DATA EXTRACT
____
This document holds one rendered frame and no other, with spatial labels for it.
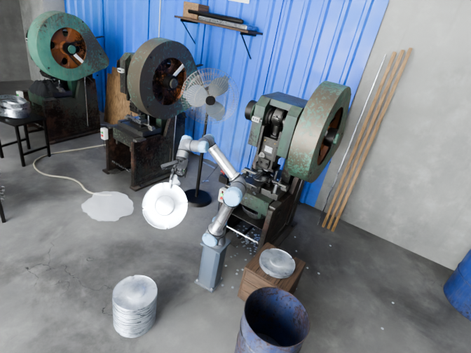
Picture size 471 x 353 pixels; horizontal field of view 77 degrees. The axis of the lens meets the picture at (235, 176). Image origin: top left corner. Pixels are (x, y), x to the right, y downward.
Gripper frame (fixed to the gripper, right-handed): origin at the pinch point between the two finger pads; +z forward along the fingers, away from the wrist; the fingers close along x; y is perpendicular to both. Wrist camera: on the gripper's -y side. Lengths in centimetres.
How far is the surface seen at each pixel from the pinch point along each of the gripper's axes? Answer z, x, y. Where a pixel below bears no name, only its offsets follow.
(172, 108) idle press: -115, 117, -52
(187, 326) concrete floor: 87, 62, 26
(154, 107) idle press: -101, 97, -64
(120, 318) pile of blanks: 86, 36, -16
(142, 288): 66, 41, -9
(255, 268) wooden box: 36, 63, 68
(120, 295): 73, 35, -21
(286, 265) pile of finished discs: 28, 66, 92
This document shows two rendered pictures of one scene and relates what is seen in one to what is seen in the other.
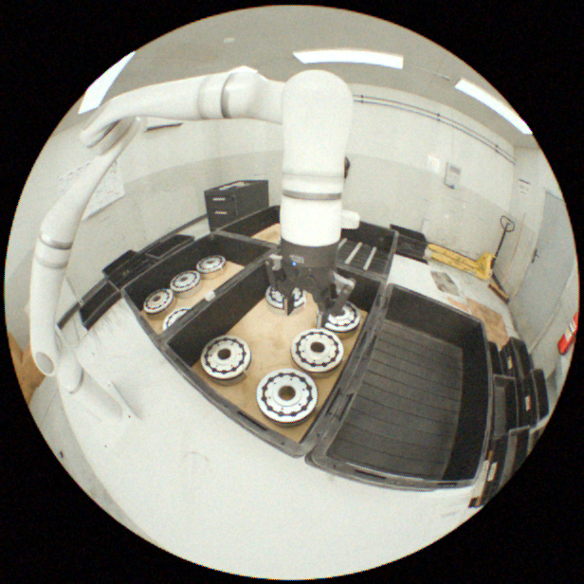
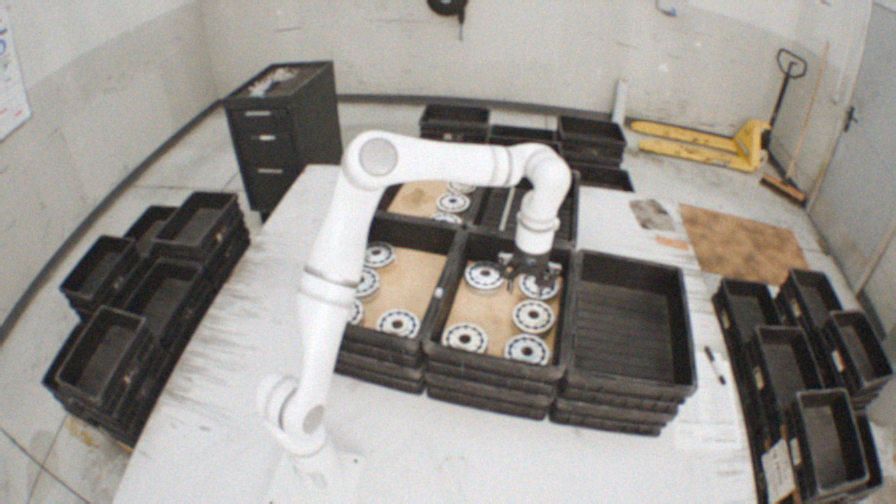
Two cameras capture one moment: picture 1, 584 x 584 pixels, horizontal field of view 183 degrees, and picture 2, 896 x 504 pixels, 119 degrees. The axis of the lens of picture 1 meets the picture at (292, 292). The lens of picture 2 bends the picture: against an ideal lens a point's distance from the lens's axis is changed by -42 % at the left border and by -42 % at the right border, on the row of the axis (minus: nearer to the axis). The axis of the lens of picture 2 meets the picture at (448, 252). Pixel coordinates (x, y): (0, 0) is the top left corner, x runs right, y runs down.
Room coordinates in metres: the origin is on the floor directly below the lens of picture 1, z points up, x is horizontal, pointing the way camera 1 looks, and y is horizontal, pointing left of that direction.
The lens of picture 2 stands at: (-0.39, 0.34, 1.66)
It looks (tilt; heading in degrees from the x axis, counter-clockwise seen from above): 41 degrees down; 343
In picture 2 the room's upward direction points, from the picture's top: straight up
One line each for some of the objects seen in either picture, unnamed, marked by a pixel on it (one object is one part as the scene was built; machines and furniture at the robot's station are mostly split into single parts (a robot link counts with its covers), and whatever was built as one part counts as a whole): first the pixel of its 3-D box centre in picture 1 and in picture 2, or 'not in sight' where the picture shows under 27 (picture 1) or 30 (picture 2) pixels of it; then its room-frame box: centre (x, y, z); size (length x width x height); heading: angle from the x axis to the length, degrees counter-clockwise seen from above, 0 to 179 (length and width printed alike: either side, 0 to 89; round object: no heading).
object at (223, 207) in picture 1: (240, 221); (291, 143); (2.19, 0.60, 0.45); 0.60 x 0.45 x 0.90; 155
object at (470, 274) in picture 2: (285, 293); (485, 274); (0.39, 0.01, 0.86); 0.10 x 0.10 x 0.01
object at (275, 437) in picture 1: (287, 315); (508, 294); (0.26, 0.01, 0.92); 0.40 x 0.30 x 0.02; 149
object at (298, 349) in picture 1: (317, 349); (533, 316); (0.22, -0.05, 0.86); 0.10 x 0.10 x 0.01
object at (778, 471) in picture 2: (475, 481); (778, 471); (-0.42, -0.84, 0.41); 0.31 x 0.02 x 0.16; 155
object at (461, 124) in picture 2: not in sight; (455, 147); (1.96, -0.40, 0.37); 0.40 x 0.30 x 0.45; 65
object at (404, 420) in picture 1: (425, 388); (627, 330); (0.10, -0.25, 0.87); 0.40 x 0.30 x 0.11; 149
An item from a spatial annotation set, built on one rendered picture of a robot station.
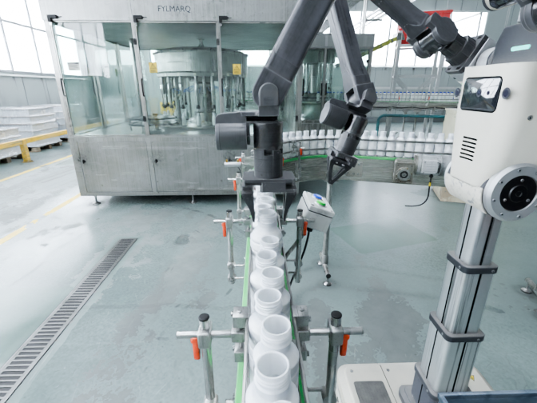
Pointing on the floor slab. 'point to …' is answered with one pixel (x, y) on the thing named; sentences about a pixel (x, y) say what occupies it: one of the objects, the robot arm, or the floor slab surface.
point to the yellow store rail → (29, 142)
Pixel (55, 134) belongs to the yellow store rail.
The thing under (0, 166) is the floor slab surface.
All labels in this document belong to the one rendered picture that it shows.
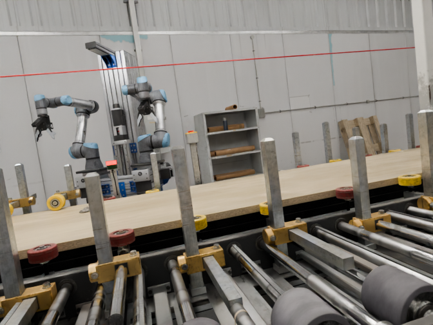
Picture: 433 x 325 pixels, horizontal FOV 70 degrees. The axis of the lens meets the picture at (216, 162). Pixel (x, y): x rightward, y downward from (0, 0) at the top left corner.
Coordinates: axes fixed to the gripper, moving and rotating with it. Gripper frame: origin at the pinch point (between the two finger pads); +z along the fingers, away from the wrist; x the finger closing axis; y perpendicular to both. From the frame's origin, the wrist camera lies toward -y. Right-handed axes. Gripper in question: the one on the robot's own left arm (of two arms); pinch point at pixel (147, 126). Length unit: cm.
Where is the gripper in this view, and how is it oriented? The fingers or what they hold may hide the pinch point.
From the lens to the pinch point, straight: 230.6
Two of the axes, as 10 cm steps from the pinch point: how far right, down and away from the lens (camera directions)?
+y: 1.5, -1.0, 9.8
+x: -9.8, 1.2, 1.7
____
ASSIGNMENT
Retype every entry exactly as written, but omit the pictures.

RESULT OF THIS TASK
This document holds one rendered frame and no other, with spatial labels for it.
Picture size 471 x 353 pixels; horizontal field of view 77 degrees. The axis of the lens meets the picture at (235, 176). Image origin: top left corner. Pixels are (x, y), x to the right, y downward.
Gripper frame (fixed to the gripper, right-handed): origin at the pinch point between the two finger pads; +z forward along the fingers, away from the wrist; the fingers close along x; y is perpendicular to both. Wrist camera: on the gripper's -y side. Lengths in centimetres.
How far is the surface seen at each pixel from the pinch point along each of the gripper's axes? Answer z, x, y. Where a pixel below bears no name, only its offsets follow.
(172, 108) idle press: -115, 117, -52
(187, 326) concrete floor: 87, 62, 26
(154, 107) idle press: -101, 97, -64
(120, 318) pile of blanks: 86, 36, -16
(142, 288): 66, 41, -9
(255, 268) wooden box: 36, 63, 68
(120, 295): 73, 35, -21
(286, 265) pile of finished discs: 28, 66, 92
This document shows two rendered pictures of one scene and relates what is seen in one to what is seen in the other.
Two cameras capture one moment: picture 1, 584 x 584 pixels, horizontal field of view 183 degrees, and picture 2, 896 x 504 pixels, 119 degrees. The axis of the lens of picture 1 meets the picture at (292, 292). The lens of picture 2 bends the picture: against an ideal lens a point's distance from the lens's axis is changed by -42 % at the left border and by -42 % at the right border, on the row of the axis (minus: nearer to the axis). The axis of the lens of picture 2 meets the picture at (448, 252). Pixel coordinates (x, y): (0, 0) is the top left corner, x runs right, y runs down.
Room coordinates in metres: the origin is on the floor directly below the lens of picture 1, z points up, x is horizontal, pointing the way camera 1 looks, and y is horizontal, pointing left of that direction.
The lens of picture 2 stands at: (-0.39, 0.34, 1.66)
It looks (tilt; heading in degrees from the x axis, counter-clockwise seen from above): 41 degrees down; 343
In picture 2 the room's upward direction points, from the picture's top: straight up
One line each for some of the objects seen in either picture, unnamed, marked by a pixel on it (one object is one part as the scene was built; machines and furniture at the robot's station are mostly split into single parts (a robot link counts with its covers), and whatever was built as one part counts as a whole): first the pixel of its 3-D box centre in picture 1 and in picture 2, or 'not in sight' where the picture shows under 27 (picture 1) or 30 (picture 2) pixels of it; then its room-frame box: centre (x, y, z); size (length x width x height); heading: angle from the x axis to the length, degrees counter-clockwise seen from above, 0 to 179 (length and width printed alike: either side, 0 to 89; round object: no heading).
object at (223, 207) in picture 1: (240, 221); (291, 143); (2.19, 0.60, 0.45); 0.60 x 0.45 x 0.90; 155
object at (470, 274) in picture 2: (285, 293); (485, 274); (0.39, 0.01, 0.86); 0.10 x 0.10 x 0.01
object at (275, 437) in picture 1: (287, 315); (508, 294); (0.26, 0.01, 0.92); 0.40 x 0.30 x 0.02; 149
object at (298, 349) in picture 1: (317, 349); (533, 316); (0.22, -0.05, 0.86); 0.10 x 0.10 x 0.01
object at (778, 471) in picture 2: (475, 481); (778, 471); (-0.42, -0.84, 0.41); 0.31 x 0.02 x 0.16; 155
object at (461, 124) in picture 2: not in sight; (455, 147); (1.96, -0.40, 0.37); 0.40 x 0.30 x 0.45; 65
object at (404, 420) in picture 1: (425, 388); (627, 330); (0.10, -0.25, 0.87); 0.40 x 0.30 x 0.11; 149
An item from a spatial annotation set, built on one rendered picture of a robot station.
Pointing on the floor slab. 'point to …' is answered with one pixel (x, y) on the thing named; sentences about a pixel (x, y) say what occupies it: one of the objects, the robot arm, or the floor slab surface.
point to the yellow store rail → (29, 142)
Pixel (55, 134) belongs to the yellow store rail.
The thing under (0, 166) is the floor slab surface.
All labels in this document belong to the one rendered picture that it shows.
Picture: 433 x 325 pixels, horizontal FOV 70 degrees. The axis of the lens meets the picture at (216, 162). Pixel (x, y): x rightward, y downward from (0, 0) at the top left corner.
Coordinates: axes fixed to the gripper, moving and rotating with it. Gripper frame: origin at the pinch point (between the two finger pads); +z along the fingers, away from the wrist; x the finger closing axis; y perpendicular to both. From the frame's origin, the wrist camera lies toward -y. Right-handed axes. Gripper in question: the one on the robot's own left arm (of two arms); pinch point at pixel (147, 126). Length unit: cm.
Where is the gripper in this view, and how is it oriented? The fingers or what they hold may hide the pinch point.
From the lens to the pinch point, straight: 230.6
Two of the axes, as 10 cm steps from the pinch point: how far right, down and away from the lens (camera directions)?
+y: 1.5, -1.0, 9.8
+x: -9.8, 1.2, 1.7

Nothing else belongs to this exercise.